# PROBLEM TO WORK ON
Repeat the listing below line for line, exactly as shown.

# DATA SHOWN
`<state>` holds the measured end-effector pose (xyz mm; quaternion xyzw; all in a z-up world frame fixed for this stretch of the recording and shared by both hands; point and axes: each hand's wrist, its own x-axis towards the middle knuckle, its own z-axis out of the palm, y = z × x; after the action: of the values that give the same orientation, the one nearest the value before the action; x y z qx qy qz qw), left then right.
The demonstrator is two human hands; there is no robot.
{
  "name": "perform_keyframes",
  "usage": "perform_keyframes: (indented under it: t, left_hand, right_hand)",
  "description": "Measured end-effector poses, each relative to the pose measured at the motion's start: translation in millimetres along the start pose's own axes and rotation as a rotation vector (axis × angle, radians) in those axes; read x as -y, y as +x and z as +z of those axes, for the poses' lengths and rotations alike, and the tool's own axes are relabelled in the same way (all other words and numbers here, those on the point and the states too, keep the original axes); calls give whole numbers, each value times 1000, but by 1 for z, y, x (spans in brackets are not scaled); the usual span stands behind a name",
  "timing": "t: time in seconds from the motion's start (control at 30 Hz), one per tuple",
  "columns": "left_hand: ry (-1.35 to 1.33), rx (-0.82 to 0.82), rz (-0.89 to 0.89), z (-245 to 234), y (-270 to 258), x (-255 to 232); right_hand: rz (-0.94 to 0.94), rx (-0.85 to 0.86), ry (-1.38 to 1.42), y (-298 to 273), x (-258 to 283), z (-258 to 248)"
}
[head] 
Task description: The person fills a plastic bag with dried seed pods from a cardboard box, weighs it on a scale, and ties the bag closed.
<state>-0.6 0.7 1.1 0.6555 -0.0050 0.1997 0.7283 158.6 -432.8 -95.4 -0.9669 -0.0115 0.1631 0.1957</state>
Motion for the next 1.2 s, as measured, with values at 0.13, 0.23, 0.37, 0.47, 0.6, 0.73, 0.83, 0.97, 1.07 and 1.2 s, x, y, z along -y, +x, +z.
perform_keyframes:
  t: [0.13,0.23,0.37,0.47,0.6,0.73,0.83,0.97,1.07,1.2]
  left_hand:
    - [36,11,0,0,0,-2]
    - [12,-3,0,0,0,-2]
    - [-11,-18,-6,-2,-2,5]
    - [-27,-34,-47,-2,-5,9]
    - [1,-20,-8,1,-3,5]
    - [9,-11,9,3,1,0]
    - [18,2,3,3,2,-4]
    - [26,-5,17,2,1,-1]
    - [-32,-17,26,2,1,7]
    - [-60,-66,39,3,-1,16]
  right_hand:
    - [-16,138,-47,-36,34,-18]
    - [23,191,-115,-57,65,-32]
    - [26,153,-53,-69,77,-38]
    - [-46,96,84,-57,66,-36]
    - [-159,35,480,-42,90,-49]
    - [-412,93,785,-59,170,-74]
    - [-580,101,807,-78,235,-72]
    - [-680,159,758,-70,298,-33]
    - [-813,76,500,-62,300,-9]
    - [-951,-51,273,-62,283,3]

# RESULT BELOW
`<state>` holds the measured end-effector pose (xyz mm; quaternion xyzw; all in a z-up world frame fixed for this stretch of the recording and shared by both hands; point and axes: each hand's wrist, its own x-axis towards the middle knuckle, its own z-axis out of the palm, y = z × x; after the action: of the values that give the same orientation, the one nearest the value before the action; x y z qx qy qz qw), left then right.
The demonstrator is two human hands; there is no robot.
{
  "name": "perform_keyframes",
  "usage": "perform_keyframes: (indented under it: t, left_hand, right_hand)",
  "description": "Measured end-effector poses, each relative to the pose measured at the motion's start: translation in millimetres along the start pose's own axes and rotation as a rotation vector (axis × angle, radians) in those axes; read x as -y, y as +x and z as +z of those axes, for the poses' lengths and rotations alike, and the tool's own axes are relabelled in the same way (all other words and numbers here, those on the point and the states too, keep the original axes); calls give whole numbers, each value times 1000, but by 1 for z, y, x (spans in brackets are not scaled); the usual span stands behind a name",
  "timing": "t: time in seconds from the motion's start (control at 30 Hz), one per tuple",
  "columns": "left_hand: ry (-1.35 to 1.33), rx (-0.82 to 0.82), rz (-0.89 to 0.89), z (-245 to 234), y (-270 to 258), x (-255 to 232); right_hand: rz (-0.94 to 0.94), rx (-0.85 to 0.86), ry (-1.38 to 1.42), y (-298 to 273), x (-258 to 283), z (-258 to 248)"
}
[head] 
Task description: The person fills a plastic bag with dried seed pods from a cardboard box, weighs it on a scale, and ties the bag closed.
<state>-0.6 0.7 1.1 0.6555 -0.0050 0.1997 0.7283 158.6 -432.8 -95.4 -0.9669 -0.0115 0.1631 0.1957</state>
Motion for the next 1.2 s, as measured, with values at 0.13, 0.23, 0.37, 0.47, 0.6, 0.73, 0.83, 0.97, 1.07 and 1.2 s, x, y, z along -y, +x, +z.
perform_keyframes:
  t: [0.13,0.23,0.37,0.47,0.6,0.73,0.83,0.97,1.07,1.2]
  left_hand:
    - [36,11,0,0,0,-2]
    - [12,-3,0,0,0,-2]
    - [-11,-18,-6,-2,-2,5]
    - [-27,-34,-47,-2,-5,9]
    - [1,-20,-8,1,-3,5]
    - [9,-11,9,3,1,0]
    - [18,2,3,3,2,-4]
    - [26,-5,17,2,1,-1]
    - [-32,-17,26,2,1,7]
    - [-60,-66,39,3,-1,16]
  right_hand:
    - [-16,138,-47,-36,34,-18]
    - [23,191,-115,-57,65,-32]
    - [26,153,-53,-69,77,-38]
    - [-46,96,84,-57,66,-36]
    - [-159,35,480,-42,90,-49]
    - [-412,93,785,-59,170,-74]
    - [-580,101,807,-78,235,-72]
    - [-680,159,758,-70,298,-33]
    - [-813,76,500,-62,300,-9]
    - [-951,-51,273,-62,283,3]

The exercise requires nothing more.